The simple and well-proportioned steel-and-glass design of the Chicago Federal Center epitomizes the minimalist architectural approach favored by architect Ludwig Mies van der Rohe. The structural framing of the buildings is formed of high-tensile bolted steel and concrete. The exterior curtain walls are defined by projecting steel I-beam mullions covered with flat black graphite paint, characteristic of Mies's designs. The balance of the curtain walls are of bronze-tinted glass panes, framed in shiny aluminum, and separated by steel spandrels, also covered with flat black graphite paint. This organization emphasizes the impressive height of the sleek towers.

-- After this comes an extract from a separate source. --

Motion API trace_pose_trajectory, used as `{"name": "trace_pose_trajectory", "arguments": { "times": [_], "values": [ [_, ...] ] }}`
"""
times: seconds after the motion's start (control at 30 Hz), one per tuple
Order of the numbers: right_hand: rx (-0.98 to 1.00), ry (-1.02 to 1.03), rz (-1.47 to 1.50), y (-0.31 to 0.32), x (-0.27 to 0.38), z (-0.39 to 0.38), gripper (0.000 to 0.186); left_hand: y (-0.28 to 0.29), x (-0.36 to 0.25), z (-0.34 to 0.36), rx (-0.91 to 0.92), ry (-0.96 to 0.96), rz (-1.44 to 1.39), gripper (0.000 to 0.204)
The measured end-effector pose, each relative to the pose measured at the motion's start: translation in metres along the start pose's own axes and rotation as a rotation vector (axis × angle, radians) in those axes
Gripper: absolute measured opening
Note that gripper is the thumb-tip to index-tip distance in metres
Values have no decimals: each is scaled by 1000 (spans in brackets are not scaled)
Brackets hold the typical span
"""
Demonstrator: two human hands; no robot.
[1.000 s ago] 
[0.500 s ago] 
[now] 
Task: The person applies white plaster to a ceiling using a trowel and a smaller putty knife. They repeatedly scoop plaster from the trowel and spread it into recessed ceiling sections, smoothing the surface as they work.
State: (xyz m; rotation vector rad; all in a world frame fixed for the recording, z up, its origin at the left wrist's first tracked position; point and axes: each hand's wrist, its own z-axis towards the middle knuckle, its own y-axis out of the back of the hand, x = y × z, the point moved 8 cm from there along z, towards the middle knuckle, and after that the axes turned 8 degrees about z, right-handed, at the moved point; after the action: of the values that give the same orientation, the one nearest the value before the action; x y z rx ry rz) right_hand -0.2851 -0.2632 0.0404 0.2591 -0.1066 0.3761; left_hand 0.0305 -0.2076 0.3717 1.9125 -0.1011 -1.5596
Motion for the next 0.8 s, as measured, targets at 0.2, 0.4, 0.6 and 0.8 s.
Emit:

Franz Schulze, a scholar of Mies's work, has praised "Mies's uncompromising devotion to principle, together with his vaunted sensitivity to proportion and structural detail and the organizational scale, [that] combine to give the complex a monumental urban presence." The entire complex is organized on a 28-foot grid pattern subdivided into six 4-foot, 8-inch modules. This pattern extends from the granite-paved plaza into the ground-floor lobbies of the two towers, where the floors and elevator lobby walls are also granite. The lines of the grid continue vertically up the buildings, integrating each component of the complex. The 42-story, John C. Kluczynski Federal Building is the tallest of the three buildings. Both the Kluczynski and Dirksen buildings are elevated on open colonnades, called pilotis, at the plaza level.
In the early 1970s, the U.S. General Services Administration, under its Art in Architecture program, commissioned a steel sculpture for the plaza from the celebrated artist Alexander Calder. His creation, entitled Flamingo, was unveiled on October 25, 1974. The 53-foot-tall steel stabile, with its bright red color and graceful curves, provides a striking contrast to the dark, angular steel and glass curtain walls of the Federal Center buildings. In 1998, the stabile was conserved and lighting was added.
In celebration of the 2018 Illinois Bicentennial, Chicago Federal Plaza was selected as one of the Illinois 200 Great Places [2] by the American Institute of Architects Illinois component (AIA Illinois).